В тот вечер его что-то потянуло на берег, раз потянуло — значит, была причина… С собою он взял клок газеты, зажигалку, на берегу отыскал несколько чина-рей, слепил вполне приличную самокрутку. Пеликан приковылял следом, покряхтел по-стариковски, уселся на землю рядом со скамейкой.
Хорошо было. На солнце закатное смотреть было хорошо, в этом крылось что-то таинственное — глаз не оторвать, можно было долго любоваться тихой вечерней водой, мокрыми, с зеленым мшистым подбоем камнями, пространством, заполненным бордовыми и карминными цветами.
Народа на берегу почти не было, время вечернее выдалось пустое, что случается здесь редко, — обычно берег бывает забит людьми.

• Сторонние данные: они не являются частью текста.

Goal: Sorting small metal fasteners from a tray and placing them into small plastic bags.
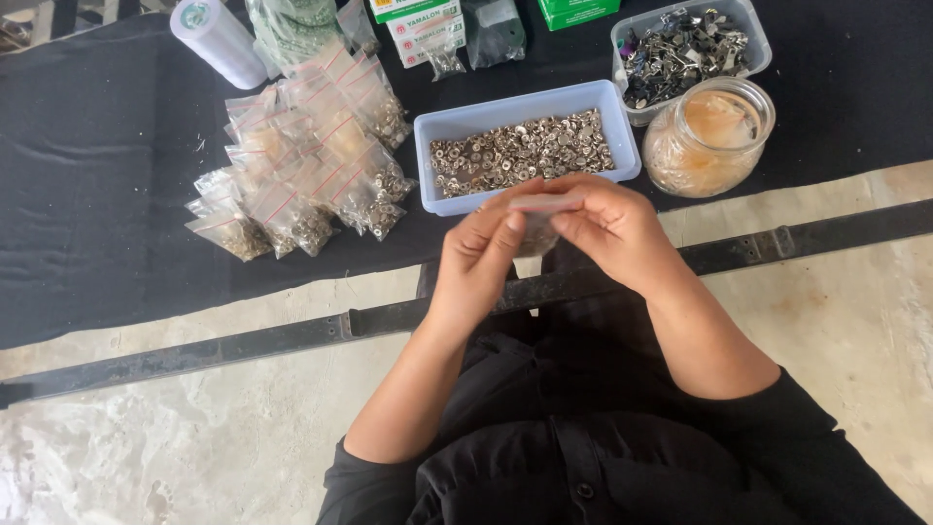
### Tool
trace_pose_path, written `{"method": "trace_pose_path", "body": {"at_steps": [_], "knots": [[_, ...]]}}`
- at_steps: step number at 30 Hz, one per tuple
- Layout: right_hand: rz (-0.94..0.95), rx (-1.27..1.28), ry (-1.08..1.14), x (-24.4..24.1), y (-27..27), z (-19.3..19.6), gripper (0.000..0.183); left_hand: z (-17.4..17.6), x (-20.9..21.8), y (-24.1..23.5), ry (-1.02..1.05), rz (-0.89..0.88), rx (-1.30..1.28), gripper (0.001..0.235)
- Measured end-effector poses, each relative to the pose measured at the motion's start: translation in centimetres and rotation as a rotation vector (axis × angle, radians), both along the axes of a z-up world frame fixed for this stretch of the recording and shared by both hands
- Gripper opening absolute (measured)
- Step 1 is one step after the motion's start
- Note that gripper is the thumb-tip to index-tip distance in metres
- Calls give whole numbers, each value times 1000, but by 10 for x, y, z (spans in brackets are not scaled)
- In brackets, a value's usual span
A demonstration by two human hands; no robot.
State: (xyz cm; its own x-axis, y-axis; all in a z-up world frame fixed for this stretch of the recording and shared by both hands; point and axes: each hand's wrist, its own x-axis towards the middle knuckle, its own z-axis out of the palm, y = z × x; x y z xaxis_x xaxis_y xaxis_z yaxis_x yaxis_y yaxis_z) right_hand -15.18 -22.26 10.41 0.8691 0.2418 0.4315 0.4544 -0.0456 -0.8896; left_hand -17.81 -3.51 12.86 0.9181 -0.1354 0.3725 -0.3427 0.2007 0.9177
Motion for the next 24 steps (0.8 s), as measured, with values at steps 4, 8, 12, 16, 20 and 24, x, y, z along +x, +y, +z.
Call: {"method": "trace_pose_path", "body": {"at_steps": [4,8,12,16,20,24], "knots": [[-103,-291,-233,6,-15,-9,16,-35,1,-1,32,-34,-3,23],[-96,-531,-325,-1,-16,-17,15,-49,10,15,24,16,148,17],[-96,-582,-144,-17,-20,-9,31,-34,47,53,16,264,357,15],[-85,-606,-85,-22,-28,-16,34,-2,111,91,-30,403,318,24],[5,-646,38,-22,-33,-25,41,-49,195,133,112,417,193,24],[23,-685,67,-24,-36,-26,43,-121,258,150,231,429,146,26]]}}
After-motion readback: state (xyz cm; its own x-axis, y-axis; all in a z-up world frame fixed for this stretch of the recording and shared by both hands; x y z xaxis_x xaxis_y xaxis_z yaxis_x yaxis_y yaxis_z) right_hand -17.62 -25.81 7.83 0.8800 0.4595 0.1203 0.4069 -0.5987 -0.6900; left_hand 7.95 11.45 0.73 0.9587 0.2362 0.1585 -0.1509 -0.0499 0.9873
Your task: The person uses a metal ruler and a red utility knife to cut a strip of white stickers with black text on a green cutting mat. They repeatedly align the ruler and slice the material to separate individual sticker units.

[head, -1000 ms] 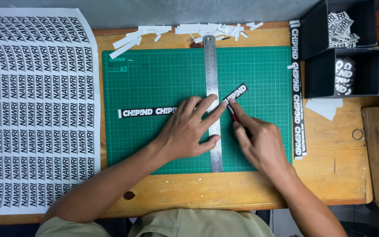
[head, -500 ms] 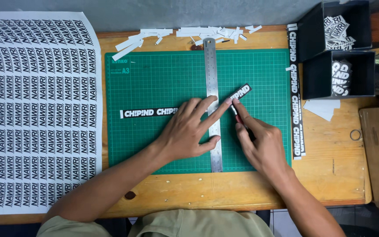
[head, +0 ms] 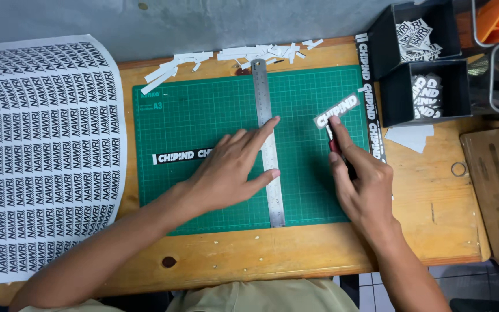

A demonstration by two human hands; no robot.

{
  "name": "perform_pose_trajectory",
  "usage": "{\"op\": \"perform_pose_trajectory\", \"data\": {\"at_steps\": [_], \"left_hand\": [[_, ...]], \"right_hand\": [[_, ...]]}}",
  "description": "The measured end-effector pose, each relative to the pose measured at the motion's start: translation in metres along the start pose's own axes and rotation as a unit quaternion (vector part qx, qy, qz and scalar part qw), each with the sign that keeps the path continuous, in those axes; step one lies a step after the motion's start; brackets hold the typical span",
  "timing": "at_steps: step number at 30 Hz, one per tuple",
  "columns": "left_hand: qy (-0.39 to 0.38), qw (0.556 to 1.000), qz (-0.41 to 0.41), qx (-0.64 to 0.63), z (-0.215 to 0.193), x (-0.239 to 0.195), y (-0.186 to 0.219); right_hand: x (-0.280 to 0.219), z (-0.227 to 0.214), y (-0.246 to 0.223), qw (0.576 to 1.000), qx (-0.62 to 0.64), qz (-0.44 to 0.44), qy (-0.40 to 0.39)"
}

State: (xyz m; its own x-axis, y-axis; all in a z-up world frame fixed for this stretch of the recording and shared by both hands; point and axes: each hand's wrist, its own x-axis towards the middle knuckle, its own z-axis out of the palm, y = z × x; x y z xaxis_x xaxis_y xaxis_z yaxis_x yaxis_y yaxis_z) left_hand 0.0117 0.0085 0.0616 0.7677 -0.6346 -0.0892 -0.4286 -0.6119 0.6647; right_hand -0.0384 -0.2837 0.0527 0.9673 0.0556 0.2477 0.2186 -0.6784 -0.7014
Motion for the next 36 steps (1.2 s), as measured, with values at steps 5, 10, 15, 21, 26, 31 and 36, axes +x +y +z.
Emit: {"op": "perform_pose_trajectory", "data": {"at_steps": [5,10,15,21,26,31,36], "left_hand": [[0.032,0.996,0.008,-0.084,-0.005,0.016,-0.009],[0.018,0.996,0.084,0.027,-0.008,0.040,0.030],[0.116,0.944,0.182,0.249,0.047,0.092,0.059],[0.108,0.958,0.183,0.192,0.088,0.155,0.079],[0.067,0.970,0.157,0.172,0.094,0.183,0.085],[0.041,0.973,0.103,0.203,0.084,0.198,0.093],[0.068,0.968,0.122,0.208,0.059,0.162,0.088]], "right_hand": [[0.000,-0.005,-0.001,1.000,0.006,0.024,0.017],[0.002,-0.014,-0.007,0.999,-0.002,0.036,0.034],[0.002,-0.028,0.004,0.991,-0.056,0.071,0.096],[0.013,-0.051,0.011,0.976,-0.049,0.154,0.149],[0.018,-0.060,0.015,0.969,-0.046,0.193,0.144],[0.016,-0.057,0.027,0.976,-0.048,0.158,0.139],[0.016,-0.059,0.012,0.981,-0.014,0.127,0.145]]}}
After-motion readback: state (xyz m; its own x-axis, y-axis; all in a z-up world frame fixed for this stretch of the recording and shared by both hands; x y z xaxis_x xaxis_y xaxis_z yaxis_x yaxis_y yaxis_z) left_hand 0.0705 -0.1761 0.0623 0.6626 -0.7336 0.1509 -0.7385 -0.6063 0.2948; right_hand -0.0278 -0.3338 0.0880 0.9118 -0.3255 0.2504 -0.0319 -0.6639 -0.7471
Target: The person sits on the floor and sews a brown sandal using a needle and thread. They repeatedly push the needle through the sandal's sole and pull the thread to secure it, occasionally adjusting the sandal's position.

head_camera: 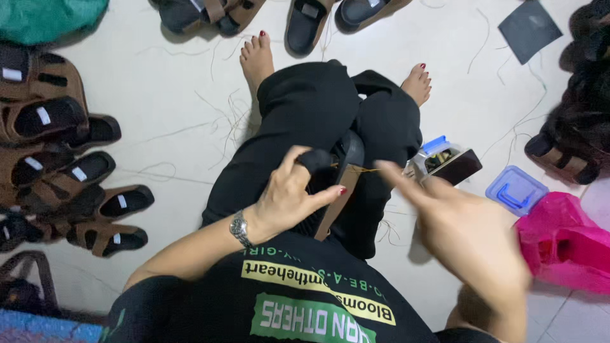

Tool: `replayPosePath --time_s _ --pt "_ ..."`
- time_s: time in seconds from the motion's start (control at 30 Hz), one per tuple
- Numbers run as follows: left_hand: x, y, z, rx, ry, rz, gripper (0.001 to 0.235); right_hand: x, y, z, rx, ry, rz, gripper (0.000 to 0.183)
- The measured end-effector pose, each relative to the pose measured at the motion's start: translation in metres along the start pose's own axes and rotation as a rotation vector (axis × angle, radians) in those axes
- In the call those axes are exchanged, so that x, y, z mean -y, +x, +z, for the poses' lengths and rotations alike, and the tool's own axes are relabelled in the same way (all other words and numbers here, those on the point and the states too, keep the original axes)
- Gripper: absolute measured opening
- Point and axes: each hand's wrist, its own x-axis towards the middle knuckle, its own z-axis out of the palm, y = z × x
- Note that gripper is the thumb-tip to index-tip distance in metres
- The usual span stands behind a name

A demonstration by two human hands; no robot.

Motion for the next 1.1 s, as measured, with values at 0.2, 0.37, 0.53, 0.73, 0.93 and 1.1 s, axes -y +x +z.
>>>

По самому урезу берега, по краю океана шел парень, наряженный в дорогие, казавшиеся выглаженними утюгом джинсы, хотя джинсы, как известно, не гладят, — и в майку с изображением футболиста Пеле.
Не останавливаясь и даже не поворачивая головы в сторону Геннадия, парень спросил резким голосом, словно бы выстрелил:
— Кье оро пэс? — вопрос был простой: "Сколько времени?"
Москалев глянул на свою потрепанную "сейку", продолжавшую ему верно служить, ответил почти машинально, — он в эту минуту плыл, как самолет на автопилоте, им управляла неведомая биологическая электроника:
— Без пятнадцати минут девять вечера. — И, только ответив, поймал себя на том, что ответил этому справному чилийцу по-русски, — и тут же перевел ответ на испанский.
Модный парень остановился, словно бы лбом уткнулся во что-то твердое, ошеломившее его, растянул губы в неверящей улыбке:
— Ты русский?
На этот раз волна ошеломления накрыла Геннадия: слишком чисто, а главное — легко произнес эту русскую фразу чилиец — ведь в малых пропусках между буквами, в сопряжении двух простых слов было что-то очень русское: так мог говорить только русский человек, а не чилиец.
Чилиец схватился за голову обеими руками, как за арбуз, который хотел оторвать от сухой плети, покрутил ее из стороны в сторону и произнес громко, почти прокричал:
— Я пять лет учился в Советском Союзе, в Астрахани!
— Господи! — не удержался от восклицания Геннадий, умолк, онемело качая головой — больше он ничего не сумел сказать, что-то заколодило в нем — ни туда ни сюда.
— В Астрахани я получил профессию рыбовода, — сказал чилиец, — очень ценная для нашей страны специальность… Зовут меня Сантьяго Альмего. — В следующий миг он сделал неожиданно довольный, какой-то приподнимающий собственную персону жест, — любяще погладил себя ладонью по груди. — Я — реторнадо.
Реторнадо — это те чилийцы, которым Пиночет разрешил вернуться на родину, в основном это были молодые люди, обучавшиеся в Советском Союзе, Пиночет отрезал их от своих семей, подверг порицанию, заставил газеты плеваться в сторону "предателей", но потом подумал: а зачем отказываться от земляков, пригодятся ведь, и сменил гнев на милость…
Покорные газеты, уловив перемены в верхних слоях атмосферы, тоже сменили гнев на милость и начали говорить о возвращенцах-реторнадо хвалебные слова, стали приглашать: приезжайте, мол…
Каждому такому реторнадо Пиночет выдал на руки сорок тысяч долларов — для поддержки брюк, как говорили в Чили люди, немного знающие, что такое юмор, правда, при этом не уточняли, чьих именно брюк — возвращенцев или самого Пиночета.
— Жена моя Людмила также получила образование в Советском Союзе, — сказал Сантьяго, — училась в университете имени африканца… этого самого… Лулумбы.
— Лумумбы, — поправил Москалев.
— В общем, наша семья хорошо знает, что такое Россия. — Тон Сантьяго сделался довольным. — Хотя много людей, в первую очередь молодых, которые о России только слышали, но показать на карте, где она находится, не могут. А образование в России — это во! — Сантьяго вздернул руку с оттопыренным большим пальцем. Переключаться с одной темы на другую этот говорливый чилиец умел мгновенно — тоже, наверное, обучился этому в Астрахани, у тамошних цыган, облюбовавших места на вещевых рынках.